Partly because he lost many of his children, Troxler cut back his medical practice. (Despite this, he was sought out for medical opinions until well into his retirement, including by the famous educator Johann Pestalozzi in 1837.) Between 1819 and1821, he served on the philosophy faculty at the Lucerne Lyceum, and from 1823 to 1830 he taught philosophy at the Aarau Lehrverein training school. He was appointed to the chair of philosophy at the University of Basel in 1830 and rector of the university one year later. However, he was expelled from the town that same year for sympathy with the rural democracy movement. He returned to Aarau and in 1832 was elected to the cantonal Grand Council. Between 1834 and 1853, Troxler was professor of philosophy at the University of Bern. In 1848 he proposed his final ideas for the federal constitution.

In 1853, Troxler retired to his estate in Aarau. His wife died in 1859, and Ignaz died on March 6, 1866.

 

Troxler the Physician1

After brief service in the short-lived Helvetic Republic, Troxler was a medical student for four years at the University of Jena. He completed his studies with a dissertation on ophthalmology under the supervision of Karl Himly (1772–1837), whom he followed to Göttingen for another year. He then underwent further training in general practice in Vienna with Johann Malfatti (1775–1854). Malfatti introduced Troxler to Ludwig van Beethoven and the two men became friends. Troxler in turn introduced Beethoven to Muzio Clementi (1752–1832), who in 1807 was to become publisher of Beethoven’s works. Troxler also at times proffered medical advice to his friend.

Troxler became well known in central European medicine. He published prolifically, founded and co-edited a medical journal, and took a critical stance towards many of the values and practices of the time, which repeatedly brought him into conflict with the authorities.

Medical publications, pamphlets, and press articles included the following topics: cretinism, ophthalmology, anthrax, use of sulfur for chronic breast disease, use of lead, hydrophobia, treatment and teaching of the deaf and dumb, quackery, medical practice, public health and health policy in the cantons, the need for a central national licensing authority for medical practice, and establishment of a federal medical library.

He was one of the earliest to study and publish on cretinism, which he saw as a form of endemic degeneration long before it came to be understood as a thyroid-related disorder, a notion that did not appear until many decades later.2 Thus, although his conception of cretinism bears little resemblance to current formulations, his early work stimulated interest by others in the group of disorders characterized by neurodevelopmental, intellectual, or physical disabilities.

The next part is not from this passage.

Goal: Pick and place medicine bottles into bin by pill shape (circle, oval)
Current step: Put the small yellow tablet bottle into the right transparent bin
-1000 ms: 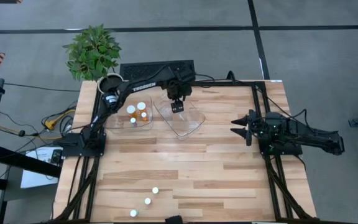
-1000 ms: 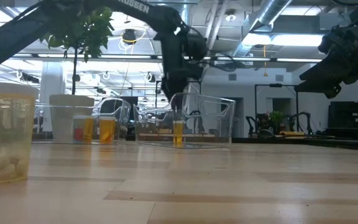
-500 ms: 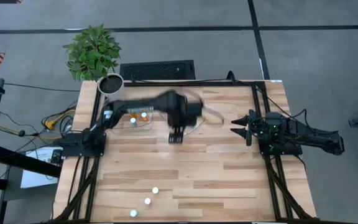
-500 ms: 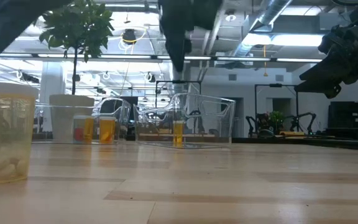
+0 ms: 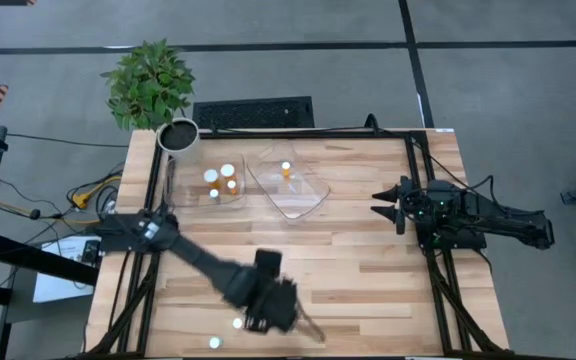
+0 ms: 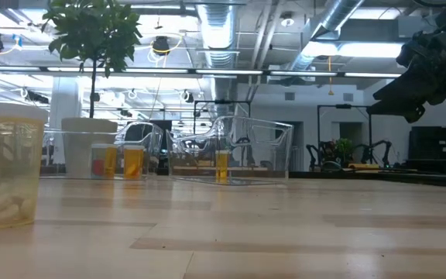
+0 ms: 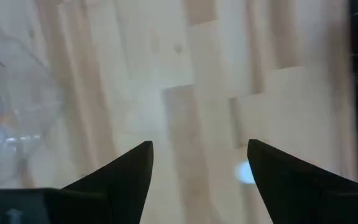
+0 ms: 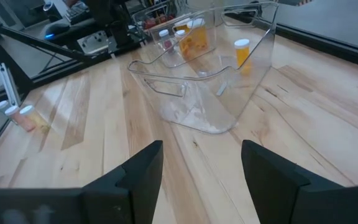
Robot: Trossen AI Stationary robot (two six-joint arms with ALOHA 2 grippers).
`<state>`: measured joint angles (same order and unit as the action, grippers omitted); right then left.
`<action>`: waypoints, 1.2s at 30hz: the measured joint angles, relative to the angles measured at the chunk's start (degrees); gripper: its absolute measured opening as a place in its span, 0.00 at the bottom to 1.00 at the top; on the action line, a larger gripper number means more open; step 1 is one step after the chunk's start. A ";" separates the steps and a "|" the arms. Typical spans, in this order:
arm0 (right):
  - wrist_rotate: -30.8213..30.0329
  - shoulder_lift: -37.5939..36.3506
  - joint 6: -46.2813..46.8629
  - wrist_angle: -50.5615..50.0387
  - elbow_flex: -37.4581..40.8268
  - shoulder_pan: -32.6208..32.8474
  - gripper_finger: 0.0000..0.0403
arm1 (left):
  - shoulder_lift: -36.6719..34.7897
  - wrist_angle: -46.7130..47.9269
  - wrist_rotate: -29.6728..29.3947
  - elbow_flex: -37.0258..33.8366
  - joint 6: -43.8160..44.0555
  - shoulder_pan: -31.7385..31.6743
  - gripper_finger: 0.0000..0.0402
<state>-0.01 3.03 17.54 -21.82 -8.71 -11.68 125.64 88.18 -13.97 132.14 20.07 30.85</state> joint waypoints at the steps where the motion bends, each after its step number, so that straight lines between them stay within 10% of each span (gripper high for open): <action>1: 0.00 0.00 0.05 0.00 0.00 0.00 0.56 | -0.02 -0.45 -0.27 0.03 2.02 1.42 0.64; 11: 0.00 0.00 0.50 -0.15 0.00 0.00 0.56 | -0.02 -1.92 -4.71 -2.92 19.32 6.98 0.64; 36: 0.00 0.02 0.59 -0.02 0.00 0.00 0.56 | -8.01 -7.60 -0.42 -24.27 22.00 5.51 0.64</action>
<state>-0.01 3.05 18.13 -21.85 -8.71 -11.68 117.63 80.58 -14.40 107.87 42.07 36.36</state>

Troxler’s early publications concerned ophthalmology, and it is for this work he is best known today. His name lives on eponymously in the “Troxler effect” or “Troxler fading.” In a seminal paper,3 Troxler described the rapid fading of an image that is stabilized at an eccentric retinal location when microsaccadic eye movements are suppressed, i.e., when gaze is fixated, the peripheral image fades and rapidly reappears when the gaze fixation position changes. One suggested mechanism is that this fading represents a form of post-receptor neuronal adaptation, and that perception is a dynamic event whereby things in our surroundings need to change for them to be noticed.4 It is the view of one expert5 that Troxler’s discovery attests to his “solid clinical and physiological methodology and is evidence of extraordinary quality of observation and interpretation.”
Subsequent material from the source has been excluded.